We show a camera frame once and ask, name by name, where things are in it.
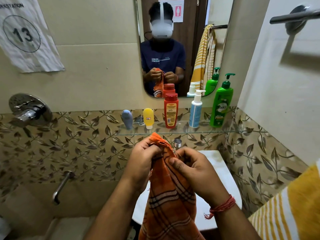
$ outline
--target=black hair
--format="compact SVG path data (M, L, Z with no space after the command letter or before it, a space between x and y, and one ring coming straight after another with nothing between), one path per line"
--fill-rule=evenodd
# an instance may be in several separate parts
M163 14L164 19L172 20L174 17L174 10L172 6L167 2L163 3ZM150 22L160 19L160 2L156 1L152 4L151 8L149 9L149 15Z

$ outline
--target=pink sign
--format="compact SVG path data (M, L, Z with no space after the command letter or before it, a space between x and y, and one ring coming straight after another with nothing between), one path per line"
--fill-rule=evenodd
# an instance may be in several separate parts
M180 18L182 15L182 5L175 5L174 6L174 17Z

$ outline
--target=mirror
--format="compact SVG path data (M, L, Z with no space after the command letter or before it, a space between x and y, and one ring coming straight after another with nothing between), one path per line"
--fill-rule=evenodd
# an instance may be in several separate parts
M233 0L136 0L148 95L216 89Z

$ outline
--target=green pump bottle
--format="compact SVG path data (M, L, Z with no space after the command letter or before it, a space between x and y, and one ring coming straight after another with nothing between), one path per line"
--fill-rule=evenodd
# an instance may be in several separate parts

----------

## TASK TO COMPLETE
Your answer should be the lines from the opening of the records through the line with "--target=pink sign", both ends retyped exactly and pictures left out.

## OUTPUT
We show a camera frame once and ask, name by name, where things are in it.
$ outline
--target=black hair
--format="compact SVG path data (M, L, Z with no space after the command letter or before it, a space between x and y, and one ring coming straight after another with nothing between), one path per line"
--fill-rule=evenodd
# an instance may be in several separate parts
M163 14L164 19L172 20L174 17L174 10L172 6L167 2L163 3ZM150 22L160 19L160 2L156 1L152 4L151 8L149 9L149 15Z

$ outline
--target=pink sign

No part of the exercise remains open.